Золотые маковки московских церквей остались позади, когда у загородного тихого погоста тройка нагнала одинокие дроги с гробом. Над черной кущей голых берез с криком кружило воронье.
— Стой, стой! — закричал Демидов ямщику.
Бородатый возница на минуту сдержал разгоряченных коней.
— Эй, кого хоронят? — спросил Прокофий погребальщика.
— А кто его ведает! — скучающе отозвался мужичонка. — Сказывают, барин, какой-то помещичек профукался в картишки и кокнул себя. — Он поглубже надвинул треух на уши и свистнул соловому коньку.
— Пошел! — заорал Демидов. — Быстрее погоняй!..
Он вспомнил старичка в атласном камзоле у зеленого карточного поля, вздохнул и перекрестился: «Вот как оно бывает…»
В лицо ударил студеный ветер. Редкие нежные снежинки запорхали над полем. Вместе с унылым тихим звоном они плыли, мягко, бесшумно ложились на бурые пригорки, темные леса и убегающую в даль дорогу. На полосатый верстовой столб взлетела ворона, стала назойливо каркать…
А Демидов, погружаясь в бесконечную дорожную дрему, обеспокоенно подумал про печальную встречу: «К добру или к худу это?..»
Прокофий Акинфиевич после тяжких дорожных мытарств наконец добрался до Санкт-Петербурга. Зимняя подмерзшая дорога была оживленна: тянулись обозы с продовольствием, скакали курьеры на тройках, шли артели бородатых мужиков с котомками за плечами, брели монахи. На почтовых дворах было тесно и шумно. Под невской столицей пошли нескончаемые болота, чахлый ельник, который оборвался вдруг на берегу реки Фонтанной. За ней в мокром сизом тумане простирался Санкт-Петербург. Берега реки были очищены, одеты деревом, ограждены перилами.
Кругом под топором поредели леса; вдоль дороги тянулись широкие вырубки.
— Для чего так сделано? — полюбопытствовал Демидов у будочников, оберегавших пестрый шлагбаум.

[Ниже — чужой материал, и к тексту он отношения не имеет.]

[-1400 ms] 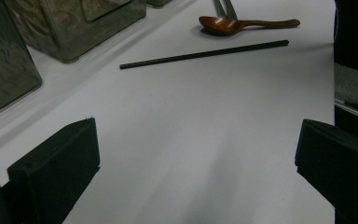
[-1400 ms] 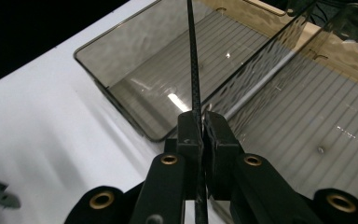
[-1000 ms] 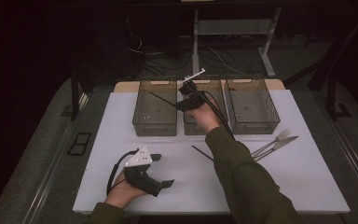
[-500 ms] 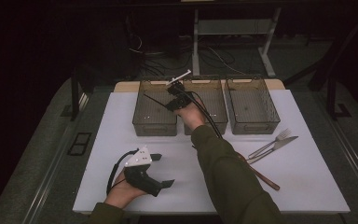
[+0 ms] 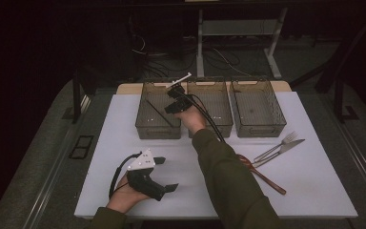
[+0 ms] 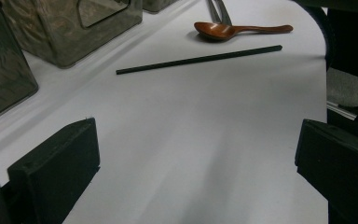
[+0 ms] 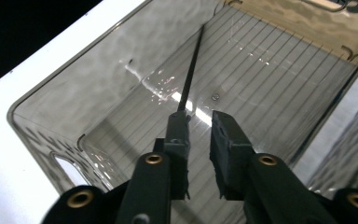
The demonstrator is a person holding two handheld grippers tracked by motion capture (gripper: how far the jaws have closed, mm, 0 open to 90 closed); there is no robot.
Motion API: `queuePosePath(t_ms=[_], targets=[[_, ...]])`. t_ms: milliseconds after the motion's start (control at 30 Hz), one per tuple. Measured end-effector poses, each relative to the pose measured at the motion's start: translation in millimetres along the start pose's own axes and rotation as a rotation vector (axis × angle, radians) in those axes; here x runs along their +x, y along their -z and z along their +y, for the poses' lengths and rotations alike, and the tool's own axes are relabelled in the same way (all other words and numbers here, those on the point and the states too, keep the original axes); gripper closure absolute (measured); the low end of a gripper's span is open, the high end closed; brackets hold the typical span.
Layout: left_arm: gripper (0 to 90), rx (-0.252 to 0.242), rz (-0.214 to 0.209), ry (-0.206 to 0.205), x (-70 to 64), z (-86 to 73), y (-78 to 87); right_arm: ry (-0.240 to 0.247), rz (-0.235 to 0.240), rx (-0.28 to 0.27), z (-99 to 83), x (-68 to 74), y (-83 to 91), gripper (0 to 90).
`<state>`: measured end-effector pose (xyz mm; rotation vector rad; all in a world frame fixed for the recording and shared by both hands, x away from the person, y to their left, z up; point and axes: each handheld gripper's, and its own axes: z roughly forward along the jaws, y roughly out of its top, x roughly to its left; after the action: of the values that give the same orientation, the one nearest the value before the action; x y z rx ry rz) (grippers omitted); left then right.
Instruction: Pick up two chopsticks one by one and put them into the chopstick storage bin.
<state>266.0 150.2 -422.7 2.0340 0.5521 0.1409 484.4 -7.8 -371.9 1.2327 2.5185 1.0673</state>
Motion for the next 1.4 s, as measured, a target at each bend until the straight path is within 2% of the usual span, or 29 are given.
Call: queuePosePath(t_ms=[33,67,233,367,433,500,600,633,700,767,800,933,1400], targets=[[0.0,0.000,0.000,0.000,0.1,0.0,0.0,0.007,0.014,-0.008,0.1,-0.4,5.0,68.2],[0.0,0.000,0.000,0.000,0.2,0.0,-0.1,0.007,0.014,-0.008,0.1,-0.4,5.0,68.2],[0.0,0.000,0.002,-0.006,0.6,0.0,0.3,0.029,0.045,-0.037,-1.8,0.4,22.4,56.8],[0.0,0.001,0.005,0.000,-0.5,-0.2,0.8,0.040,0.098,-0.067,-6.9,0.6,40.9,48.6],[0.0,-0.004,0.006,-0.008,-0.3,-0.2,1.3,0.055,0.119,-0.079,-10.5,0.9,50.5,45.5],[0.0,-0.009,0.006,0.005,-0.9,-0.4,1.0,0.080,0.132,-0.096,-17.9,1.7,64.8,42.6],[0.0,-0.001,0.010,-0.005,-0.1,-0.5,1.4,0.099,0.142,-0.104,-24.4,0.7,73.2,41.8],[0.0,-0.001,0.010,-0.005,-0.1,-0.6,1.5,0.108,0.150,-0.107,-31.3,-0.8,81.8,40.9],[0.0,0.000,0.009,-0.003,-0.2,-0.6,1.5,0.111,0.152,-0.109,-34.8,-2.1,86.2,40.6],[0.0,-0.001,0.006,-0.001,0.1,-0.6,0.8,0.118,0.163,-0.125,-46.1,-6.4,99.0,40.0],[0.0,0.000,0.007,-0.001,0.2,-0.7,0.7,0.118,0.163,-0.125,-46.1,-6.4,99.0,40.0],[0.0,0.001,0.008,0.005,-0.2,-1.0,0.4,0.129,0.170,-0.138,-65.0,-11.8,114.5,39.3],[0.0,0.005,0.014,0.009,-0.2,-1.6,0.9,0.157,0.197,-0.171,-106.8,-17.7,141.5,38.2]])
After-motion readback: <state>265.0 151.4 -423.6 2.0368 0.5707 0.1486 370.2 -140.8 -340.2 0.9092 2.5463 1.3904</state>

Седоусый страж, с алебардой на плече и медной бляхой на груди, хмуро поглядев на Проезжего барина, ответил:
— Разбойники, сударь, одолели. Дабы ворам не было пристанища в тутошних лесах, наказано государыней валить ельник.
За Аничковым мостом высился кол, а на нем торчала полуистлевшая человеческая голова. Воронье с криком носилось над поживой. Заметив взгляд Демидова, будочник пояснил:
— То разбойник! На Невской першпективе чинил смертоубийства и грабежи. Ныне малость поубавились, сударь. Приказано расставить солдатские дозоры! — Он просмотрел подорожную Демидова и крикнул ямщику: — Ступай! Не задерживайся!

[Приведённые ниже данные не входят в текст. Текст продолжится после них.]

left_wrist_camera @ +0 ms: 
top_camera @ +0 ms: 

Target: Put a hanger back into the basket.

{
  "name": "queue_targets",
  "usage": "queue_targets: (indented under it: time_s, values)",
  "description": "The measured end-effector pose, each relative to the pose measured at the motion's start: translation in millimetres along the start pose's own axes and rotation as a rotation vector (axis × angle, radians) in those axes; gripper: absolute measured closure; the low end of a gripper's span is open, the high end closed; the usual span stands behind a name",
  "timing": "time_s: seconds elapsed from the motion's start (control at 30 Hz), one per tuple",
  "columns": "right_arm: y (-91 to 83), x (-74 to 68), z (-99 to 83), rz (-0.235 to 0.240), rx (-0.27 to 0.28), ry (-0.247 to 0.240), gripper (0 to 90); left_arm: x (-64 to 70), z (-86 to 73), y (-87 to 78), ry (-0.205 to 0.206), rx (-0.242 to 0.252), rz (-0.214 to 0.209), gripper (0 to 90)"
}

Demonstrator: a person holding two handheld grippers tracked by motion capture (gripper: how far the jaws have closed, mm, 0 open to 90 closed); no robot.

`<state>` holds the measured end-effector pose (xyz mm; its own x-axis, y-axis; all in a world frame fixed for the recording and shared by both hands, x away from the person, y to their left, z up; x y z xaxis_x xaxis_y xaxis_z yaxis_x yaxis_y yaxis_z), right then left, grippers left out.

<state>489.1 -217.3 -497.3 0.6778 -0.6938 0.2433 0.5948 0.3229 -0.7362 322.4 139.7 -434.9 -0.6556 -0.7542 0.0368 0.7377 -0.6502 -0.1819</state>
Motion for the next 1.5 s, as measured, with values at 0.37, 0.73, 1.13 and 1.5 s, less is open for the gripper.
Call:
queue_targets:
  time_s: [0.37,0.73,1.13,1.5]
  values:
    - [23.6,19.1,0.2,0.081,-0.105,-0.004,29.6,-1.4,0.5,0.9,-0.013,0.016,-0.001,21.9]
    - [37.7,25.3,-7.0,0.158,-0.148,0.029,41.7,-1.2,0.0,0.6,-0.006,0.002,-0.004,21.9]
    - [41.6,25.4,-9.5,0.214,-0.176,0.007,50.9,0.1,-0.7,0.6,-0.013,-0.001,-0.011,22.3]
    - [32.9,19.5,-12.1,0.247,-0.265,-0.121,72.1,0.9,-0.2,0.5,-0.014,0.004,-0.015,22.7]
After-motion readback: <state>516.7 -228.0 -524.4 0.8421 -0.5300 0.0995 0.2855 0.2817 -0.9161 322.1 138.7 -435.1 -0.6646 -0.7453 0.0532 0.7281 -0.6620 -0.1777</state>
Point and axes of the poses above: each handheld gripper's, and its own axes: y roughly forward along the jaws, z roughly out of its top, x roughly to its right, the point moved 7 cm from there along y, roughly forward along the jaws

Колеса загремели по Аничкову мосту, ставленному на дубовых сваях. Впереди, за мостом, распахнулась Невская першпектива. С той поры, когда был заложен Санкт-Петербург, прошло почти полвека, однако город все еще поражал своими контрастами: то перед Прокофием Акинфиевичем вставали огромные каменные палаты с роскошными садами, богатыми въездами, оберегавшимися мраморными львами, то вдруг усадьбы сменялись диким и сырым лесом, пустырями, беспорядочно разбросанными хибарами. Однако Демидов по очертаниям площадей, улиц и строек убеждался в том, что среди топей и лесов вырастал прекрасный, величественный город.
По улицам под звуки флейт проходили гвардейские полки. Они возвращались с парада; шаг их был чеканен, строг; солдаты были на подбор — рослые, сильные молодцы, обряженные в зеленые мундиры и треуголки.

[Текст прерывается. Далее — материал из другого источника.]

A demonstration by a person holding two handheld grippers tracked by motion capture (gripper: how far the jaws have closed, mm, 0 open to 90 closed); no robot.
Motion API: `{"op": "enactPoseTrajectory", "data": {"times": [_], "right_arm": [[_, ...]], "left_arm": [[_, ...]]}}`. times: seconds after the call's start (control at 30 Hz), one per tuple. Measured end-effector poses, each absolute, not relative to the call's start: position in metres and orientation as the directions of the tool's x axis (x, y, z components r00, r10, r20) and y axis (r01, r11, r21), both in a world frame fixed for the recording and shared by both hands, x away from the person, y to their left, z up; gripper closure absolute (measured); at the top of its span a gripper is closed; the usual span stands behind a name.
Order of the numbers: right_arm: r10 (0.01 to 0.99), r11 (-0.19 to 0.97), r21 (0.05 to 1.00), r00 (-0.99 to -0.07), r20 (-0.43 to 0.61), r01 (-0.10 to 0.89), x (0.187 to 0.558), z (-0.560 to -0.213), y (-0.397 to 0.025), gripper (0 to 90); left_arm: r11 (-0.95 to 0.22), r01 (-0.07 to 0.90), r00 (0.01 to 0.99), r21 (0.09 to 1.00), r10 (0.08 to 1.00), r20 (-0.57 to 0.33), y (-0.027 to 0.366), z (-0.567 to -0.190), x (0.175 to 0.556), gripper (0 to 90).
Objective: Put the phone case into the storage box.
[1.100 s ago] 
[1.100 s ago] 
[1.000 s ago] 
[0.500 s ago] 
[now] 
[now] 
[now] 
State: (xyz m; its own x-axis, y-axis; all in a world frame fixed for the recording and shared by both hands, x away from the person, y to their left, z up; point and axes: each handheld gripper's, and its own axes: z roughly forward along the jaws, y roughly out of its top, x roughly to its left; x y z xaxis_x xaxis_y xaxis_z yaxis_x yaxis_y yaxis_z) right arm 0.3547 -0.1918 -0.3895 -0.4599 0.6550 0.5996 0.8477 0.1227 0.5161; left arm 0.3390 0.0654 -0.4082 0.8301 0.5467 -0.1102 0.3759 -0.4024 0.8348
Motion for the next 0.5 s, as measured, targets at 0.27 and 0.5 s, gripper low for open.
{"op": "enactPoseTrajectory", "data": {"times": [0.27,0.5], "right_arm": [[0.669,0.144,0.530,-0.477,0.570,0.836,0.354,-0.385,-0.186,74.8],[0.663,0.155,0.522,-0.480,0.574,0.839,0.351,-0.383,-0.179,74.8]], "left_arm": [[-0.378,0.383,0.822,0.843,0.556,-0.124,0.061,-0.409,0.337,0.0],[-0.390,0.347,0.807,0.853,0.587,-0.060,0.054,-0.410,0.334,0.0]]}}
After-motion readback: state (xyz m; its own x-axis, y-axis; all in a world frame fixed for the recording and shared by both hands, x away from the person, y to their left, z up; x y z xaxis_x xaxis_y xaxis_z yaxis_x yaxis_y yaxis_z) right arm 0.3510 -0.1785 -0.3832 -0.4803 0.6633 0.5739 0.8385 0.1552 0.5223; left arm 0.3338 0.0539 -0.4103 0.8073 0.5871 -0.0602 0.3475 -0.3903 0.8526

— Добры воины! — похвалил гвардейцев Демидов и с улыбкой подумал: «Вот кто ныне цариц нам ставит!..»
Кони домчали Прокофия Акинфиевича к старому дедовскому дому, возвышавшемуся над Мойкой-рекой. Никто не выбежал встретить Демидова, никто не распахнул перед ним двери. Слуги, толпившиеся в передней, встретили молодого хозяина холодно. В их принужденных поклонах сквозило равнодушие к нему.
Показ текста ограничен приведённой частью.